Source material START

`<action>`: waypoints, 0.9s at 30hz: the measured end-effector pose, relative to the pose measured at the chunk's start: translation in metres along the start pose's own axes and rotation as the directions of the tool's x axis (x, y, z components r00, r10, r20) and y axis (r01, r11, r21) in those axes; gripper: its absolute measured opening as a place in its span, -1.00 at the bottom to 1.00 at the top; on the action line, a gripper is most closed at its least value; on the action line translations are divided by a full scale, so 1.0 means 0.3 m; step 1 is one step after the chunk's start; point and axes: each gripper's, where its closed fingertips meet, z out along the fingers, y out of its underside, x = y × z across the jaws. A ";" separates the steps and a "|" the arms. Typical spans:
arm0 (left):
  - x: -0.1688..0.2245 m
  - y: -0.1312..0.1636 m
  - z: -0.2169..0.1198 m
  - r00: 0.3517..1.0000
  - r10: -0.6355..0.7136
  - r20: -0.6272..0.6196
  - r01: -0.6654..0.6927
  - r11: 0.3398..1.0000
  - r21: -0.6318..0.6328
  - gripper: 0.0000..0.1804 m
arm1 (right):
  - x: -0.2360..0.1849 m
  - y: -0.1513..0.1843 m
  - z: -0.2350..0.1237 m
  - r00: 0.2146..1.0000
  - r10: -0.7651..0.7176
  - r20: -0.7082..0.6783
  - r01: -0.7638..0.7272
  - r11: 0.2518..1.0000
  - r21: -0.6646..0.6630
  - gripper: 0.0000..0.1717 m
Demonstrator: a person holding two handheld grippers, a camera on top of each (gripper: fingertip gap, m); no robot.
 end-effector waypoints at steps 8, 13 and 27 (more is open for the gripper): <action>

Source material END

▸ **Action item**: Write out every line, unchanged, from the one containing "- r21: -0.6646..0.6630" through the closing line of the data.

▸ **Expected answer**:
  - r21: -0.6646..0.6630
  - gripper: 0.0000..0.1717 m
Demonstrator: a person holding two handheld grippers, a camera on top of each (gripper: fingertip gap, m); no robot.
 end-effector waypoints at steps 8, 13 and 27 (more is open for the gripper): <action>

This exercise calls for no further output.